Data records:
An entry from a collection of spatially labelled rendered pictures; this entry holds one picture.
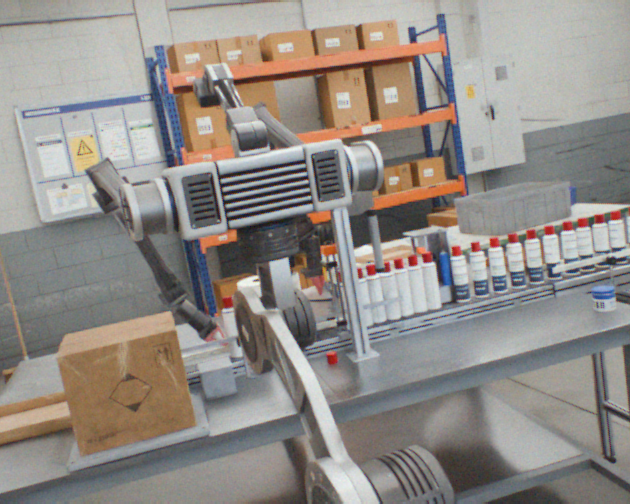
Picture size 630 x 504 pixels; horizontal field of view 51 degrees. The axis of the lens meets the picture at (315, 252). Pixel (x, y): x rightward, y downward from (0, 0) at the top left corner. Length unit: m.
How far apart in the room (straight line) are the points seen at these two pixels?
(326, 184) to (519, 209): 2.74
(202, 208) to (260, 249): 0.16
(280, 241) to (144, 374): 0.55
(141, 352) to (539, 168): 7.11
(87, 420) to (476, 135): 6.16
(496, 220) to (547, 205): 0.39
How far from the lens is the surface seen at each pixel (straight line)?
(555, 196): 4.34
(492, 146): 7.60
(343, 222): 2.08
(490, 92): 7.61
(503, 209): 4.06
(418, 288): 2.35
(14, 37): 6.58
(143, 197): 1.42
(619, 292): 2.77
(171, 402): 1.83
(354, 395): 1.89
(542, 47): 8.61
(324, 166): 1.50
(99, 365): 1.79
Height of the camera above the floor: 1.53
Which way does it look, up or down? 9 degrees down
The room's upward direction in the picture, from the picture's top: 10 degrees counter-clockwise
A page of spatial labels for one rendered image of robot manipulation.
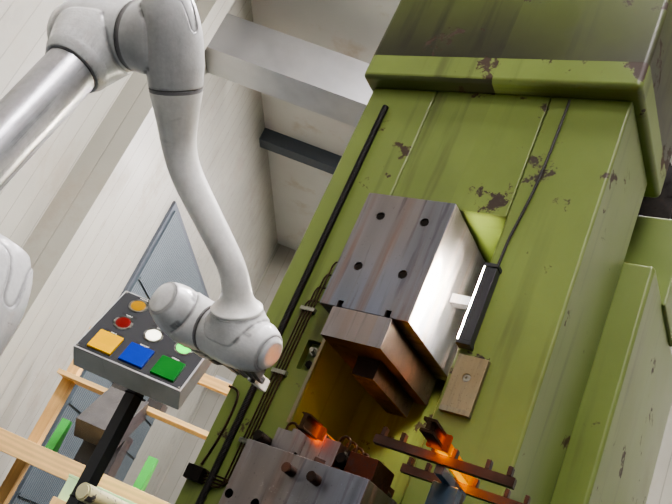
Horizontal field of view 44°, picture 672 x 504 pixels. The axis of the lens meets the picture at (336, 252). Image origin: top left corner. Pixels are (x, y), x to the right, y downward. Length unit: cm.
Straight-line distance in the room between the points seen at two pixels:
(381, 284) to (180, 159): 98
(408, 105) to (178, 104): 155
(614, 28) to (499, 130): 48
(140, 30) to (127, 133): 506
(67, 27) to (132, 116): 507
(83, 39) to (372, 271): 119
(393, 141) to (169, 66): 149
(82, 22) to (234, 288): 55
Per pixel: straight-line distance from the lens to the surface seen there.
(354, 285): 244
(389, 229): 250
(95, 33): 160
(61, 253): 624
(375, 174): 284
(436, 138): 285
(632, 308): 285
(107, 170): 646
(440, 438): 173
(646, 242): 325
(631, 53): 281
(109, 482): 608
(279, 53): 791
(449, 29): 310
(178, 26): 153
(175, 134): 158
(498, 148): 274
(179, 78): 154
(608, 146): 266
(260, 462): 225
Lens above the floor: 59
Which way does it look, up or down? 22 degrees up
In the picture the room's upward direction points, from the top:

[Problem requirements] Reproduce each entry precisely; the pictures stay out.

[Output of the exercise]
An entry from a collection of spatially labelled rendered pictures; this entry holds one picture.
Picture size 630 x 504 pixels; horizontal field of view 51 degrees. The axis of the lens meets the picture at (315, 252). Pixel (x, y): x rightward, y downward from (0, 0) at the top left corner. Length unit: m.
How far apart in the room (straight line) are the points seen at these two pixels?
(326, 184) to (519, 209): 2.74
(202, 208) to (260, 249): 0.16
(280, 241) to (144, 374): 0.55
(141, 352) to (539, 168): 7.11
(87, 420) to (476, 135): 6.16
(496, 220) to (547, 205): 0.39
How far from the lens is the surface seen at each pixel (straight line)?
(555, 196): 4.34
(492, 146): 7.60
(343, 222): 2.08
(490, 92): 7.61
(503, 209): 4.06
(418, 288): 2.35
(14, 37): 6.58
(143, 197): 1.42
(619, 292): 2.77
(171, 402): 1.83
(354, 395): 1.89
(542, 47): 8.61
(324, 166): 1.50
(99, 365): 1.79
Height of the camera above the floor: 1.53
Which way does it look, up or down? 9 degrees down
The room's upward direction in the picture, from the picture's top: 10 degrees counter-clockwise
A page of spatial labels for one rendered image of robot manipulation.
Horizontal field of view 44°, picture 672 x 504 pixels. The axis of the lens meets the picture at (336, 252). Image origin: top left corner. Pixels are (x, y), x to the right, y downward. Length unit: cm.
Straight-line distance in the room between the points seen at two pixels:
(381, 284) to (180, 159): 98
(408, 105) to (178, 104): 155
(614, 28) to (499, 130): 48
(140, 30) to (127, 133): 506
(67, 27) to (132, 116): 507
(83, 39) to (372, 271): 119
(393, 141) to (169, 66): 149
(82, 22) to (234, 288): 55
Per pixel: straight-line distance from the lens to the surface seen there.
(354, 285): 244
(389, 229): 250
(95, 33): 160
(61, 253): 624
(375, 174): 284
(436, 138): 285
(632, 308): 285
(107, 170): 646
(440, 438): 173
(646, 242): 325
(631, 53): 281
(109, 482): 608
(279, 53): 791
(449, 29): 310
(178, 26): 153
(175, 134): 158
(498, 148): 274
(179, 78): 154
(608, 146): 266
(260, 462): 225
Lens above the floor: 59
Which way does it look, up or down? 22 degrees up
In the picture the room's upward direction points, from the top:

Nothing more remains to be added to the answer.